◆ **Assignment**: Print the listing below from its opening line through the line holding "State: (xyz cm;", both ends included.
____
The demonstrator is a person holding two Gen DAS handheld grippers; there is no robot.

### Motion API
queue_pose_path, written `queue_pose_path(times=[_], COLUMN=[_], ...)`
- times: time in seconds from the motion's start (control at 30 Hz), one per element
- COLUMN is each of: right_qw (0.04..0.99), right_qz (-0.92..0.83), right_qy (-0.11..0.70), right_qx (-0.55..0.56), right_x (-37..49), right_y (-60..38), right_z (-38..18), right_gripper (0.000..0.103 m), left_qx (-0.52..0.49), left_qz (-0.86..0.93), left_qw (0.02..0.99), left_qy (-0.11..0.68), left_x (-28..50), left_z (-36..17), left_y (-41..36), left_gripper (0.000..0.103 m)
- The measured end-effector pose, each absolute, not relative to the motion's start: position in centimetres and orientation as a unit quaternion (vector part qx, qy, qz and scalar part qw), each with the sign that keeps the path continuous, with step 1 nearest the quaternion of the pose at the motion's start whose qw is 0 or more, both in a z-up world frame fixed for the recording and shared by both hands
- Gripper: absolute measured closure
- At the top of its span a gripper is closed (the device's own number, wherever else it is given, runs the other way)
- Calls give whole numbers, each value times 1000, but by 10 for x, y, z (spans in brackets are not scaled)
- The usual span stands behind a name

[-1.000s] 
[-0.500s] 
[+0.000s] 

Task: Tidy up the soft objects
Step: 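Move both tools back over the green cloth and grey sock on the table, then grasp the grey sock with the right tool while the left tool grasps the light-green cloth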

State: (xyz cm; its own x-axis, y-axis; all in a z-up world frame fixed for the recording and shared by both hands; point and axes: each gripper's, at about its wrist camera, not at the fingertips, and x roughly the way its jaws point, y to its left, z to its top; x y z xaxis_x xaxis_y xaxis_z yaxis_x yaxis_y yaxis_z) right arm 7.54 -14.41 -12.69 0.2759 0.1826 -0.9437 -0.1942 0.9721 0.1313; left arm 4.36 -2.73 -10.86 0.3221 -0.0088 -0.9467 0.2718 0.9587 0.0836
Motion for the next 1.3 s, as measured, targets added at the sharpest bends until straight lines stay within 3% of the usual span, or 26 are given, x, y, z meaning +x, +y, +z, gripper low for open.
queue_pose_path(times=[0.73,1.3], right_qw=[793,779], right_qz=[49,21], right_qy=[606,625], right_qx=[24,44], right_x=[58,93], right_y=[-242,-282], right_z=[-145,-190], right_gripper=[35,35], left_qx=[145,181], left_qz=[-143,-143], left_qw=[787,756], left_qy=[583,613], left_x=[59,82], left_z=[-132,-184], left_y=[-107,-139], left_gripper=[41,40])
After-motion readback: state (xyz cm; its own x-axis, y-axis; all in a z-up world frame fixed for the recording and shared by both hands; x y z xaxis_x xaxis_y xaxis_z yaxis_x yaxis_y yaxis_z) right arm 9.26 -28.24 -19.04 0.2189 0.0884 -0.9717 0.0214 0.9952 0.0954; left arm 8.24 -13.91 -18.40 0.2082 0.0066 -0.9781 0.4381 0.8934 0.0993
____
◆ **Reply to the exercise**:
The demonstrator is a person holding two Gen DAS handheld grippers; there is no robot.

### Motion API
queue_pose_path, written `queue_pose_path(times=[_], COLUMN=[_], ...)`
- times: time in seconds from the motion's start (control at 30 Hz), one per element
- COLUMN is each of: right_qw (0.04..0.99), right_qz (-0.92..0.83), right_qy (-0.11..0.70), right_qx (-0.55..0.56), right_x (-37..49), right_y (-60..38), right_z (-38..18), right_gripper (0.000..0.103 m), left_qx (-0.52..0.49), left_qz (-0.86..0.93), left_qw (0.02..0.99), left_qy (-0.11..0.68), left_x (-28..50), left_z (-36..17), left_y (-41..36), left_gripper (0.000..0.103 m)
- The measured end-effector pose, each absolute, not relative to the motion's start: position in centimetres and orientation as a unit quaternion (vector part qx, qy, qz and scalar part qw), each with the sign that keeps the path continuous, with step 1 nearest the quaternion of the pose at the motion's start whose qw is 0 or more, both in a z-up world frame fixed for the recording and shared by both hands
- Gripper: absolute measured closure
- At the top of its span a gripper is closed (the device's own number, wherever else it is given, runs the other way)
- Calls give whole numbers, each value times 1000, but by 10 for x, y, z (spans in brackets are not scaled)
- The usual span stands behind a name

[-1.000s] 
[-0.500s] 
[+0.000s] 

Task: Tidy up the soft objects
Step: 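Move both tools back over the green cloth and grey sock on the table, then grasp the grey sock with the right tool while the left tool grasps the light-green cloth
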
State: (xyz cm; its own x-axis, y-axis; all in a z-up world frame fixed for the recording and shared by both hands; point and axes: each gripper's, at about its wrist camera, not at the fingertips, and x roughly the way its jaws point, y to its left, z to its top; x y z xaxis_x xaxis_y xaxis_z yaxis_x yaxis_y yaxis_z) right arm 7.54 -14.41 -12.69 0.2759 0.1826 -0.9437 -0.1942 0.9721 0.1313; left arm 4.36 -2.73 -10.86 0.3221 -0.0088 -0.9467 0.2718 0.9587 0.0836

This answer is complete.